In his book, entitled “Emotional Intimacy”, the relational psychologist Robert Augustus Masters suggests that the key is to gently move “toward” our pain, rather than away from it. We must find a way to get close enough to the pain so that we can observe it in great detail, and yet we need enough distance so we can feel that our pain is only a part of us…not the whole of us. Dr. Masters advocates that we become “intimate” with the feeling and texture of our emotions, as a “participant observer”. This is different than merely talking about emotions, which keeps the experience up in our heads…to be analyzed over and over..to no avail
Becoming a “Participant observer” is a skill that we can learn from the teachings of mindfulness meditation. In this meditation practice, the meditator learns to step back from his experience and “observe” what is going on in the physical body as emotions are experienced. For example, during the anxiety state, my pulse is racing, my palms are sweating, and I can’t breathe. If we can “drop down” into our bodily sensations and simply “be with” them, without judgment, we are automatically not “in” them in the same way. We have created the necessary separation to feel them, and yet place them more into the background of our experience rather than the foreground. With the feeling more in the background, we can turn it around in our mind and examine in from all sides. Where does this feeling come from? When did I first have it? Can I bring some compassion to myself so that I can begin to heal?

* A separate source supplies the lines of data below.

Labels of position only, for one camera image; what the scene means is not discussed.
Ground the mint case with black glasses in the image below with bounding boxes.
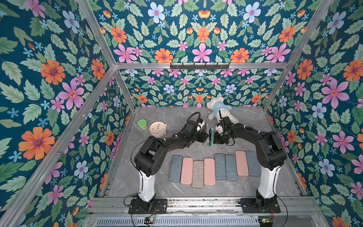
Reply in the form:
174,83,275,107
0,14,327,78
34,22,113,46
205,128,215,147

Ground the mint case with white glasses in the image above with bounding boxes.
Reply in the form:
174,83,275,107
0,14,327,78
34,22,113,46
215,153,226,181

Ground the pink case with purple glasses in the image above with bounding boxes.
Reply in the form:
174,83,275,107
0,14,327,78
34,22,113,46
235,151,249,176

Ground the grey case with yellow glasses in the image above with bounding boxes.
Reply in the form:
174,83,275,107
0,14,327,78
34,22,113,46
225,154,238,182

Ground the grey case with olive glasses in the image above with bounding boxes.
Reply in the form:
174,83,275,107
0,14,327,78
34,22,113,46
169,155,183,183

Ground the grey case with black sunglasses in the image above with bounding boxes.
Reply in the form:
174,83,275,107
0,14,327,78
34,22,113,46
192,160,204,188

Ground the pink case with brown sunglasses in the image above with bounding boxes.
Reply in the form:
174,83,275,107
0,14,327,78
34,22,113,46
180,157,194,185

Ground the grey case with red glasses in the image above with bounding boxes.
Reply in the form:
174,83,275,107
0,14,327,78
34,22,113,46
246,151,261,177

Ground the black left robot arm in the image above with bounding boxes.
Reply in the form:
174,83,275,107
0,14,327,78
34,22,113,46
133,118,209,203

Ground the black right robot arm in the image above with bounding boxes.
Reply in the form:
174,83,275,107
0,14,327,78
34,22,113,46
214,116,287,200

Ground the white teddy bear blue shirt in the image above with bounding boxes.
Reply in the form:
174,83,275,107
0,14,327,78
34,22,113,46
207,97,239,124

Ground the cream round alarm clock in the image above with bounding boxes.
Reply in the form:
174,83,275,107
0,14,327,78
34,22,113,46
149,121,167,138

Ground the green lidded round container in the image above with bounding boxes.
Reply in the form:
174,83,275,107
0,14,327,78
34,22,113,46
138,119,147,130

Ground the black hook rail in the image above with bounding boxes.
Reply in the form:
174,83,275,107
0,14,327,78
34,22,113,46
169,63,230,71

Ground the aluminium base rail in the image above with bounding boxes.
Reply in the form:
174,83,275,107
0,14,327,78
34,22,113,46
87,196,318,216

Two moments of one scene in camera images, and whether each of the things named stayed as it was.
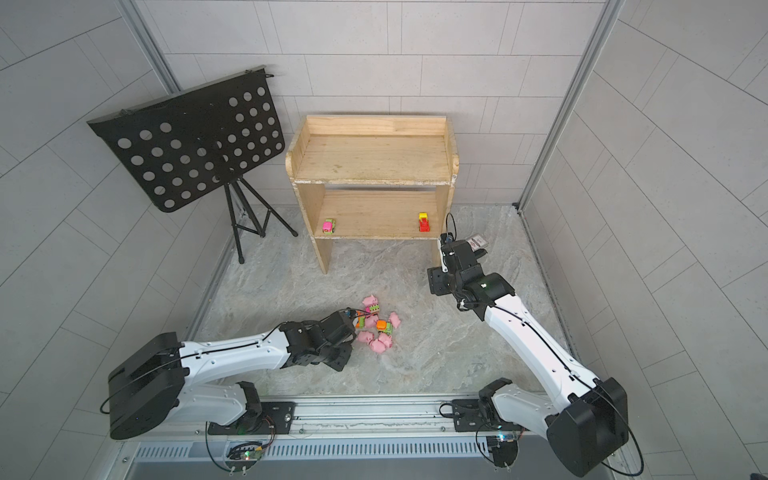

Developing the “participant observer” stance to your emotions does not mean that you won’t still have challenging emotional episodes where you will feel overwhelmed. Dr. Masters cautions against believing that we can somehow ”transcend” emotional states and wipe them out from our experience. He calls the attempt to do this the “spiritual bypass”. We are, after all, not gods, only very flawed human beings doing the best we can..and that isn’t a bad thing.